* _EXERCISE DESCRIPTION_
For the material below, return exactly the lines starting at the line containing "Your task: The" and ending at the line containing "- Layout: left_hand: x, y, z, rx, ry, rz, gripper", both ends included, and no others.

* _EXERCISE INPUT_
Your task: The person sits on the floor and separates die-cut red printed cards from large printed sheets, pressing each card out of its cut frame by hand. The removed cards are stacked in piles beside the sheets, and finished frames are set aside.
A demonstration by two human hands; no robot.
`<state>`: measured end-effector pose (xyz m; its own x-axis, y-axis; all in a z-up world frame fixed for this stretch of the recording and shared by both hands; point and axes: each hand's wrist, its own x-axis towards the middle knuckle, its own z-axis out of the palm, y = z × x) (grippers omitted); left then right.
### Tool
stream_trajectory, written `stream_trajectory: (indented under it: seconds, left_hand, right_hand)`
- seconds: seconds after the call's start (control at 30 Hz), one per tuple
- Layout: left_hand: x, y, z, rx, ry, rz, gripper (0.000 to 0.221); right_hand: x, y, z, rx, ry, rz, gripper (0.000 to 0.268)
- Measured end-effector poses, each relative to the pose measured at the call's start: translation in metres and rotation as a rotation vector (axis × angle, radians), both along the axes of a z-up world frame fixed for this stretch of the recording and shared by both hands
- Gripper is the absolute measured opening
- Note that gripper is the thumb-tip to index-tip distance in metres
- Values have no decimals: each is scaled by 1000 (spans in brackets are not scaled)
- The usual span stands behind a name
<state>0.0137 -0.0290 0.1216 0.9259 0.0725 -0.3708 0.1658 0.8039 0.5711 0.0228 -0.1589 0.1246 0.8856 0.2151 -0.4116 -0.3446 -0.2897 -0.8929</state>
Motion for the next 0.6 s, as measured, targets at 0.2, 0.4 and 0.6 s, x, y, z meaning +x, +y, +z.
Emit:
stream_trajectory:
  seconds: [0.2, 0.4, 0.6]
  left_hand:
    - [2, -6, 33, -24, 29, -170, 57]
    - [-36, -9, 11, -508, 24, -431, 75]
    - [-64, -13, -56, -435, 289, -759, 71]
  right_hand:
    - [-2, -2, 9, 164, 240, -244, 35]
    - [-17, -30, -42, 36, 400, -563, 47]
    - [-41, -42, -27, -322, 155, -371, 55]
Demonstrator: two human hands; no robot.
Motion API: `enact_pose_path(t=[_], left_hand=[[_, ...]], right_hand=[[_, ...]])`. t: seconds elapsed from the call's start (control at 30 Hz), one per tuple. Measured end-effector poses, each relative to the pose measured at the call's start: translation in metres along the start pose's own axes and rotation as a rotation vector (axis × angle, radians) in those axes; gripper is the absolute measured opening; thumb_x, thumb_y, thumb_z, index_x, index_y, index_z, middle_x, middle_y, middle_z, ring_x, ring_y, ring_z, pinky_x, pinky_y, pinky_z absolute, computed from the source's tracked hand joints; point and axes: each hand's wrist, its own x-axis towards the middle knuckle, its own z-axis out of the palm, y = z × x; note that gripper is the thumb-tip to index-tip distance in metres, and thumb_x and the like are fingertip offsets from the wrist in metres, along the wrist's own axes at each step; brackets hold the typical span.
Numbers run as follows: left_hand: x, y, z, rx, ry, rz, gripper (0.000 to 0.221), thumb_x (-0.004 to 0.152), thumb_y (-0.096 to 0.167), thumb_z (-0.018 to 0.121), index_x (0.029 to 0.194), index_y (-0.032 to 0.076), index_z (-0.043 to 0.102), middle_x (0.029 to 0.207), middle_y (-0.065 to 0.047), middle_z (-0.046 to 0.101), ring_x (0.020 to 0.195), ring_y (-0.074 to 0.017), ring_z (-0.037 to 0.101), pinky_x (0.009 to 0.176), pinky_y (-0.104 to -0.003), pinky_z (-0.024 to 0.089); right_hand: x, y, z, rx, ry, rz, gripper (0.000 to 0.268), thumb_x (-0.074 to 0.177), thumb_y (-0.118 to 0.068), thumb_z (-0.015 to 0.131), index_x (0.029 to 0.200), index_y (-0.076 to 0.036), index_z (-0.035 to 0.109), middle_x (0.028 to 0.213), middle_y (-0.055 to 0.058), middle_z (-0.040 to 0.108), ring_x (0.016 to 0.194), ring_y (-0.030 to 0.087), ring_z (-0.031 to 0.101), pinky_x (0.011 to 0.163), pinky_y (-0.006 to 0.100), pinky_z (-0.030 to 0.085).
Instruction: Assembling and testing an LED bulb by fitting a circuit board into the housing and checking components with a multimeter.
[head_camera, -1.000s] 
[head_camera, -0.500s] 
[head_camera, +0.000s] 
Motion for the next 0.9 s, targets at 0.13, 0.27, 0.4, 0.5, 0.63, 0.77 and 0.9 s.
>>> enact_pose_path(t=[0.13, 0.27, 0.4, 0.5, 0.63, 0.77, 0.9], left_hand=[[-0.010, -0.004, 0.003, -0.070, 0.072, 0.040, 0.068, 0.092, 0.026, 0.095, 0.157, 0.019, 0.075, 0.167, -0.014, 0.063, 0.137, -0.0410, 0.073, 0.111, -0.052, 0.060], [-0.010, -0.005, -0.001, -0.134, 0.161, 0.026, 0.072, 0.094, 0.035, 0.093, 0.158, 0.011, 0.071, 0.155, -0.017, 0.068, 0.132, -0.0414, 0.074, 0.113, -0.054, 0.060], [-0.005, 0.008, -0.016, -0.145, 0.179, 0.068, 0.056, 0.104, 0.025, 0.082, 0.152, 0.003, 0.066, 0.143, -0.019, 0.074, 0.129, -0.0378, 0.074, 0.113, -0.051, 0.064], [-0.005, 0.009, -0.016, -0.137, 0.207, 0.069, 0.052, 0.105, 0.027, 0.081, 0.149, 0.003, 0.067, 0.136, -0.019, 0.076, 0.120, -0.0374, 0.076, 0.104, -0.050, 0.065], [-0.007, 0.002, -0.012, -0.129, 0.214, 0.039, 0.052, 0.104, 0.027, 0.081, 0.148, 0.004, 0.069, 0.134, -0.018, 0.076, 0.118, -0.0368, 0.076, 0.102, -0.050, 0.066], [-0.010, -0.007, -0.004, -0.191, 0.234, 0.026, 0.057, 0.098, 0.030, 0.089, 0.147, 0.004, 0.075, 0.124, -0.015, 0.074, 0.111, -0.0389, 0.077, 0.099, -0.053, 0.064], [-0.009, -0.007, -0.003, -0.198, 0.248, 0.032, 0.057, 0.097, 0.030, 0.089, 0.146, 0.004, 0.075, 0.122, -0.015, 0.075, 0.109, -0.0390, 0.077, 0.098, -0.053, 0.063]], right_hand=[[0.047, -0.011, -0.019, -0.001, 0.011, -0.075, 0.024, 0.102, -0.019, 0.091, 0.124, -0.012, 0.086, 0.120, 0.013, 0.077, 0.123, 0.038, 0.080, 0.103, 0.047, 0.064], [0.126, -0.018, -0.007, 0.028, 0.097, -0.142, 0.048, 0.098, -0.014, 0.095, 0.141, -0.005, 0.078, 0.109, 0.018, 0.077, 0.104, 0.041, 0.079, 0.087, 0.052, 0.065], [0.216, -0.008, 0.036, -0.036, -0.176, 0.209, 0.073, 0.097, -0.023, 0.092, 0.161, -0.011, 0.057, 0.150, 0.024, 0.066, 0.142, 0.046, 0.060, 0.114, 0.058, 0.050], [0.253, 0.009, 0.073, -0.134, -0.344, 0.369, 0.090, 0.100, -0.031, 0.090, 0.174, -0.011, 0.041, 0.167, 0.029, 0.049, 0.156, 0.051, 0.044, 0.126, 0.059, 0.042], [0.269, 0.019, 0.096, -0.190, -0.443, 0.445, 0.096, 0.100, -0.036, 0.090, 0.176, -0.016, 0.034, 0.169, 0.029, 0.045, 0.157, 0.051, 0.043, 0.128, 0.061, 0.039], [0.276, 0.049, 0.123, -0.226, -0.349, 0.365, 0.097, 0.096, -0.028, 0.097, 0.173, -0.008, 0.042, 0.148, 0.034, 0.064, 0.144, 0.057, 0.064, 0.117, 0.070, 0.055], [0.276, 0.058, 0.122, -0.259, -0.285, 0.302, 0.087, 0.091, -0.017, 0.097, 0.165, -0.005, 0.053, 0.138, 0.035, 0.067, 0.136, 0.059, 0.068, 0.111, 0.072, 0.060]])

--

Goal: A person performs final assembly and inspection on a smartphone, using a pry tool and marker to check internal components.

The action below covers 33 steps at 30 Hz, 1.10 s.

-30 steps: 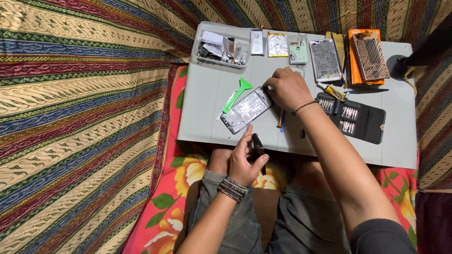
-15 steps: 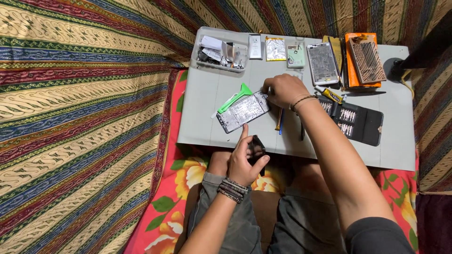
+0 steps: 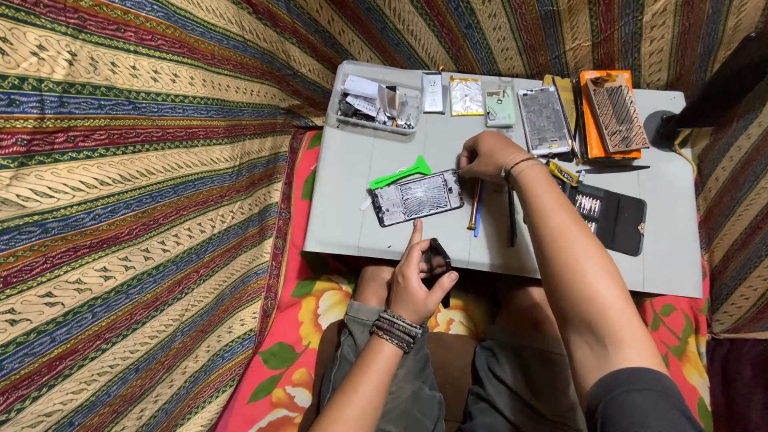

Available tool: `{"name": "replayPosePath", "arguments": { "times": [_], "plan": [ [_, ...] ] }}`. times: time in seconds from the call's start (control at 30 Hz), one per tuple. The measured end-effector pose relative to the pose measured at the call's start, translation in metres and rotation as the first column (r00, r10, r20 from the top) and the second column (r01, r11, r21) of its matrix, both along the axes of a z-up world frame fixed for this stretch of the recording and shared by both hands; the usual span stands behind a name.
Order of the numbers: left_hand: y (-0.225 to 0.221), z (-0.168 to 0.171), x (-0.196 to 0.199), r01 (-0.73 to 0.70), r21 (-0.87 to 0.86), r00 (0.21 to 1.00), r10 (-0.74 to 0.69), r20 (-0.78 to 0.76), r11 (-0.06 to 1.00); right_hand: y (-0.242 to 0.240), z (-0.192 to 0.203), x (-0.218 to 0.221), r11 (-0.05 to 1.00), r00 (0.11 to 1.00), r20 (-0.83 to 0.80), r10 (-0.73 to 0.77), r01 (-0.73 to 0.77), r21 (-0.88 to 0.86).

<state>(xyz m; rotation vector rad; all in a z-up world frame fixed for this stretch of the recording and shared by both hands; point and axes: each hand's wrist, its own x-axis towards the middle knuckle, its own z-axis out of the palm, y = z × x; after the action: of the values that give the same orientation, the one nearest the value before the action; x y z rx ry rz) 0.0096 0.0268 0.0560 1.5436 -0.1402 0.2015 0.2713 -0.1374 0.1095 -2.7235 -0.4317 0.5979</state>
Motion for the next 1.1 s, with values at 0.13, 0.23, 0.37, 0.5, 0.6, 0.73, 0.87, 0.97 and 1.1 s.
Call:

* _RESULT BELOW_
Your task: The person sits on the floor and separates die-cut red printed cards from large printed sheets, pressing each card out of its cut frame by hand. The removed cards are stacked in piles beside the sheets, and finished frames are set aside.
A demonstration by two human hands; no robot.
`<state>`: measured end-effector pose (xyz m; its own x-axis, y-axis; all in a z-up world frame fixed for this stretch of the recording and shared by both hands; point and axes: each hand's wrist, its own x-axis towards the middle knuckle, its own z-axis out of the palm, y = z × x) (grippers omitted); left then right.
### Tool
stream_trajectory, written `stream_trajectory: (indented under it: seconds, left_hand, right_hand)`
- seconds: seconds after the call's start (control at 30 Hz), one per tuple
- Layout: left_hand: x, y, z, rx, ry, rz, gripper (0.000 to 0.221); right_hand: x, y, z, rx, ry, rz, gripper (0.000 to 0.268)

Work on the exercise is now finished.